▶ _WORK INSTRUCTIONS_:
Nothing other than an exact copy of the lines from the one containing "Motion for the" through the last line of the listing below should be written.
::: PROVIDED DATA
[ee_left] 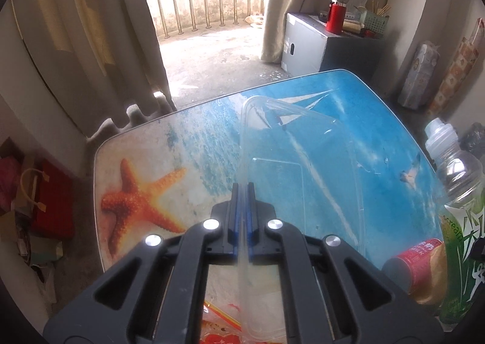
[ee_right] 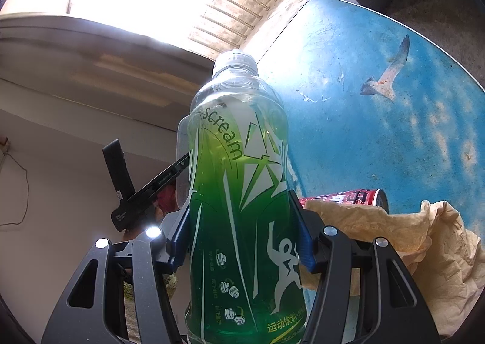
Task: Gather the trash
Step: 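Grasp the clear plastic container rim with the left tool while the right tool holds the bottle, then carry the clear container and green bottle toward the blue wastebasket with both tools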
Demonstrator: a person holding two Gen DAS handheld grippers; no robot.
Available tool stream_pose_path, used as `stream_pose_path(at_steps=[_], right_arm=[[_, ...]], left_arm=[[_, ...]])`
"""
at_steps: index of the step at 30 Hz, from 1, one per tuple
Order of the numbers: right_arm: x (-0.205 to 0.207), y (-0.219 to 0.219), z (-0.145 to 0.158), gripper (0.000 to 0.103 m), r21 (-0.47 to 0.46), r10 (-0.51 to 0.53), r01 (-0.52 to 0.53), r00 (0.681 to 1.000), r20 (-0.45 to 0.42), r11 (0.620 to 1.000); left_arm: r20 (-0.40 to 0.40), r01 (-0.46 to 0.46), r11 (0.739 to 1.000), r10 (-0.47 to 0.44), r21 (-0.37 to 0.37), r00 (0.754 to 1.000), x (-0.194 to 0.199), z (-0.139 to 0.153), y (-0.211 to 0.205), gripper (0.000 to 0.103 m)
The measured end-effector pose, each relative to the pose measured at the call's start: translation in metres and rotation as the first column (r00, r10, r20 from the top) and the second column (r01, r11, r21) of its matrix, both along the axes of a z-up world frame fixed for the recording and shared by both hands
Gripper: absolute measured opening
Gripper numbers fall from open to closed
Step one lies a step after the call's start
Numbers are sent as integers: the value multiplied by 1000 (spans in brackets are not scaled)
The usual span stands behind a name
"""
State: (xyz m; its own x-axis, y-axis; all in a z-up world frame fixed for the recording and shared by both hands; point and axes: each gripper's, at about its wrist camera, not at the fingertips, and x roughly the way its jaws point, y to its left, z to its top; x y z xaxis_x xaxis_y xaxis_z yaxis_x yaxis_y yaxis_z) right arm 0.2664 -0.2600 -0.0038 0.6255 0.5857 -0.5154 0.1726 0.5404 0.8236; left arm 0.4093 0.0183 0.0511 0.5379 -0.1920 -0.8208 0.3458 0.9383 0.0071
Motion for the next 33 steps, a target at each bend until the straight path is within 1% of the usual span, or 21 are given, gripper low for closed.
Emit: stream_pose_path(at_steps=[3,7,14,23,29,33], right_arm=[[-4,0,3,56,-2,-5,5,1000,9,1000],[-12,2,7,56,-4,-7,7,1000,19,1000],[-31,-1,16,56,-2,-22,22,999,41,1000],[-59,-16,25,56,10,-71,71,995,72,997],[-95,-39,29,56,21,-125,123,988,94,992],[-123,-59,31,56,29,-169,166,980,102,986]], left_arm=[[55,13,1000,-12,-20,998,-18,22,-3,2],[125,44,999,-40,-28,991,-41,45,-11,2],[231,96,995,-93,-4,968,-82,75,-29,2],[308,168,986,-162,8,937,-134,101,-55,2],[340,225,974,-216,11,915,-167,114,-85,2],[353,270,963,-259,16,899,-188,119,-113,2]])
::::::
▶ _RESULT FOR THIS TASK_:
Motion for the next 33 steps, a target at each bend until the straight path is within 1% of the usual span, or 21 are given, gripper low for closed.
Emit: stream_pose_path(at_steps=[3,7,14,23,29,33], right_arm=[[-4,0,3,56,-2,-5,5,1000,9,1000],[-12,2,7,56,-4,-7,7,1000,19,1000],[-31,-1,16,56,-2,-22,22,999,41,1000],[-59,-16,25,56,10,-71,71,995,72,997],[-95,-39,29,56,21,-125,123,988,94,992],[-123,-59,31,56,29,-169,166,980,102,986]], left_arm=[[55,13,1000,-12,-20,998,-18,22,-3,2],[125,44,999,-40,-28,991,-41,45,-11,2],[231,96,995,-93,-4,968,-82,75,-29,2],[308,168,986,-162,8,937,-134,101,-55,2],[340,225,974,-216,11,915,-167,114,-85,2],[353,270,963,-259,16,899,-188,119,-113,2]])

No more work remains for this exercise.